As I said was the case with the D-backs in the offseason, stripping away an entire supporting cast of upper level prospects and adding payroll to a cash strapped franchise that's seven games back for one shot at glory isn't a sign of complete confidence, it's a sign of a ticking clock, a bomb that's about to go off behind you. It's clear after these moves that Ned Colletti feels that the Dodgers have to win now, so the real question we should be asking is why, and what exactly is the disaster that he sees on the horizon for 2011. My guess is that it has something to do with the three starting pitchers, two relievers, catcher and left fielder that they'll either have to pay out the wazoo for in the FA market or otherwise severely downgrade the team.

What it says: "PANIC!!!!"

San Diego:

The Padres are actually in an interesting fix, with their attendance/revenue not increasing as quickly as the team's win total should suggest, limiting their ability to make moves to shore up a first place team. Keeping the current roster intact would be tricky enough. For all that, Jed Hoyer was able to do what Brian Sabean couldn't, and added a decent bat in Ryan Ludwick for a couple of prospects after getting Miguel Tejada for relief prospect Wynn Pelzer earlier in the month. If the Padres insist Tejada's a shortstop, it could be trouble for them, but overall, there's not much to not like about these trades from their standpoint, the prospects they gave up were relatively few and relatively unimportant compared to the Dodgers farm torching.

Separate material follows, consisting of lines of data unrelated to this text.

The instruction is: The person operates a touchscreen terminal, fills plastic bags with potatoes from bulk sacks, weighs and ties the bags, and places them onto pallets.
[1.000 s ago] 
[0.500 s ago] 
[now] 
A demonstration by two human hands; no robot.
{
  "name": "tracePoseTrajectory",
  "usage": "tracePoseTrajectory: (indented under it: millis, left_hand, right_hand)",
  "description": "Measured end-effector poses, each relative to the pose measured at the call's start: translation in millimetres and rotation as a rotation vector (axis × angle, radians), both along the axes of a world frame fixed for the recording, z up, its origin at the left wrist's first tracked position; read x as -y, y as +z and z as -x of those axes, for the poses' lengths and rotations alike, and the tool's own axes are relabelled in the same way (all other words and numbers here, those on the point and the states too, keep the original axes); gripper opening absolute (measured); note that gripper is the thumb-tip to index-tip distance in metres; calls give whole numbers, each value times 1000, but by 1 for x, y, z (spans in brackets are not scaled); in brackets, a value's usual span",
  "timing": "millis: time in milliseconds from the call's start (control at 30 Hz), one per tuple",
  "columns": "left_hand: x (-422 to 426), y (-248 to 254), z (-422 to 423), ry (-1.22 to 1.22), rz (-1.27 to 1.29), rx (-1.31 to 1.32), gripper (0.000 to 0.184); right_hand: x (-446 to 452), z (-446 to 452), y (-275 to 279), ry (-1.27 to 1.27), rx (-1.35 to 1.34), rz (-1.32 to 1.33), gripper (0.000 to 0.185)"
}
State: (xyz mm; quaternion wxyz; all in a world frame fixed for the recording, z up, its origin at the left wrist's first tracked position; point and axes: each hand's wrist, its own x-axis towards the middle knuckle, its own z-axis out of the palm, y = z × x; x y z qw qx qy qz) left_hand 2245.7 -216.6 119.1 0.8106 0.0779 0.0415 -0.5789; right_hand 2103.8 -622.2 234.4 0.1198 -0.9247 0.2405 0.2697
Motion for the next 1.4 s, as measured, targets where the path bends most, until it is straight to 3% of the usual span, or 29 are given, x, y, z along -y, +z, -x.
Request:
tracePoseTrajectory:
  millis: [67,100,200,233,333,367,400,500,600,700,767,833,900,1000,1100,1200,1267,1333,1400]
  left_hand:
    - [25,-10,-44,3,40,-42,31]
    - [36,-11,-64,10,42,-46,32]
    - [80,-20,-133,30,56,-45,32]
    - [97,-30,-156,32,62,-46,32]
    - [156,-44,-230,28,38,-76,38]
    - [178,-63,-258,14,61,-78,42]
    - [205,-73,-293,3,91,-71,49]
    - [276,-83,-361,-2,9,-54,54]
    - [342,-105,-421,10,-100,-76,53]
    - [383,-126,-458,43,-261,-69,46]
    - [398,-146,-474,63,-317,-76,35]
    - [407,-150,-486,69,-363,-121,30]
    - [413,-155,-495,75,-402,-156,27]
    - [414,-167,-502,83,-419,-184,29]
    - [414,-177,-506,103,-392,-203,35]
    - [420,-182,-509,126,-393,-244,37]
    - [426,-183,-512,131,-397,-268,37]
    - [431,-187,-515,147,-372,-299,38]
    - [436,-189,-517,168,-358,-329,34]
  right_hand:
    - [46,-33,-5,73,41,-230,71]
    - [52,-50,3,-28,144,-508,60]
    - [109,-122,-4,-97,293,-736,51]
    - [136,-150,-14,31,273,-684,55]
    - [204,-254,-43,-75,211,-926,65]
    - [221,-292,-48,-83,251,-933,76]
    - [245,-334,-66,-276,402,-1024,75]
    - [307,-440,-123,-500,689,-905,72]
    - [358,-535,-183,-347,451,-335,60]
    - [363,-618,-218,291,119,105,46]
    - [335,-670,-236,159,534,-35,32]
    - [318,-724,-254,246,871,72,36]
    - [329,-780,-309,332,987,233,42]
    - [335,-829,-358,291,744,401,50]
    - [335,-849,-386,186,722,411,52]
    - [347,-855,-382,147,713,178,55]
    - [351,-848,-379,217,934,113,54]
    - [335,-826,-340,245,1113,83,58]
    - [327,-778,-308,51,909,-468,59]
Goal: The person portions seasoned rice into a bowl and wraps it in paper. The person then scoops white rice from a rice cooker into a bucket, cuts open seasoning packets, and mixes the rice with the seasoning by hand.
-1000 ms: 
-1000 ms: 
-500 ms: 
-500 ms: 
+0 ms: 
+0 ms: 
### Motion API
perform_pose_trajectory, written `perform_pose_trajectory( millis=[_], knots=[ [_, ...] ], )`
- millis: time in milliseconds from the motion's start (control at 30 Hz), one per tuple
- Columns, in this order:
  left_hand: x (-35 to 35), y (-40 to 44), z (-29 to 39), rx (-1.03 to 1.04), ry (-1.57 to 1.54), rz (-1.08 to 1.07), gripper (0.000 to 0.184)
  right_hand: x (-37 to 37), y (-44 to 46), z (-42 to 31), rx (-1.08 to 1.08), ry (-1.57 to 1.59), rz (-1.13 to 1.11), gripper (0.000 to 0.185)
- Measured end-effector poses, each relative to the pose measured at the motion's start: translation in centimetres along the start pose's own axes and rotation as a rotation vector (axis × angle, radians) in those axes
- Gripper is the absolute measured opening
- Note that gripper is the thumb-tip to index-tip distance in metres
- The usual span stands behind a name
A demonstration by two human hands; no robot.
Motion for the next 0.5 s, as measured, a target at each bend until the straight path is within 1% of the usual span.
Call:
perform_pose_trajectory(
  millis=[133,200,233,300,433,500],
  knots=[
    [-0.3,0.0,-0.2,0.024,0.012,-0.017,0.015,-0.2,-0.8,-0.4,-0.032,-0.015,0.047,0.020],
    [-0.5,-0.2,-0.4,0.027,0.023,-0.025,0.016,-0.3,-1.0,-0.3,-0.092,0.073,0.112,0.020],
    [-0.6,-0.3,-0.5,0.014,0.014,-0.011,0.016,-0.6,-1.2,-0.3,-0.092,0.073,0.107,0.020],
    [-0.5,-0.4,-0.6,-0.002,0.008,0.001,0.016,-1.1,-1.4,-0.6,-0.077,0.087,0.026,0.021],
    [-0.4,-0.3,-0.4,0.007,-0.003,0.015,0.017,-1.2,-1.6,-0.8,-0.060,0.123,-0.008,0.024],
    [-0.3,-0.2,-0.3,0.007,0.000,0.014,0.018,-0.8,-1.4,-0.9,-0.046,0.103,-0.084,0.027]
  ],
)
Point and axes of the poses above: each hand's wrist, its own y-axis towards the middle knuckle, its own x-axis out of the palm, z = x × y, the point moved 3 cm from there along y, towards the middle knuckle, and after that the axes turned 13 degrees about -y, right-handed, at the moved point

What it says: "We're for real and we're not going away."

San Francisco:

For the second season in a row, while in the midst of a pennant chase, Brian Sabean has seemingly traded away prospects for players that don't amount to much, if any of an upgrade on their current team. So when the Denver Post headline writer titles Jim Armstrong's piece: Sabean works his magic again, I see a second rate lounge act rather than some serious wizardry at improving a team. Yeah, Buster Posey helps, but with Pablo Sandoval suddenly mortal, that particular exchange amounts to treading water at best as the Giants still have just one homegrown lineup threat. The real key to their increased run production this season thus far has been Aubrey Huff, and there the Giants are relying on a 33 year old continuing the best season of his career. Should his current 148 OPS+ regress back toward his 115 career mark, and this is probably the safest bet for the last two months, the Giants are in line for a fall from the beanstalk they're currently on.

What it says: "I have no freaking clue what I'm doing here..."


Links after the bump:

I would think one of the signs of sports writing hackery would be that there's nobody else in your profession to back you up in your opinion. I've been reading a lot of trade deadline reactions and so far, just one mentions the Rockies as either a winner or a loser, that's Mark Kiszla. Is there really apathy in Denver to the Rockies? No. To stupendously cut rate sports journalism? Absolutely.

  • Helton facing uncertain future with the Rockies - the cold and unsentimental among Rockies fans might drown out the rest of our voices on this subject, particularly if like me, you're still in denial and kind of ignoring it. Todd will come back. He will.

Another sign of sports writer hackery would be contradicting what your own paper says that very same day. Check out the way Kiszla manipulated Jim Tracy's and Carlos Gonzalez's words to make it sound like they were disappointed with what O'Dowd did, and yet just a couple of stories down:

Seriously, Denver Post editors, Kiszla can be a rabble rouser all he wants, but try to keep him honest. Deliberate falsehoods from columnists, whether implied or explicit, drive me up a wall like nothing else.

Oh yeah, and there was a game last night:

Let's complete the sweep today, fellas.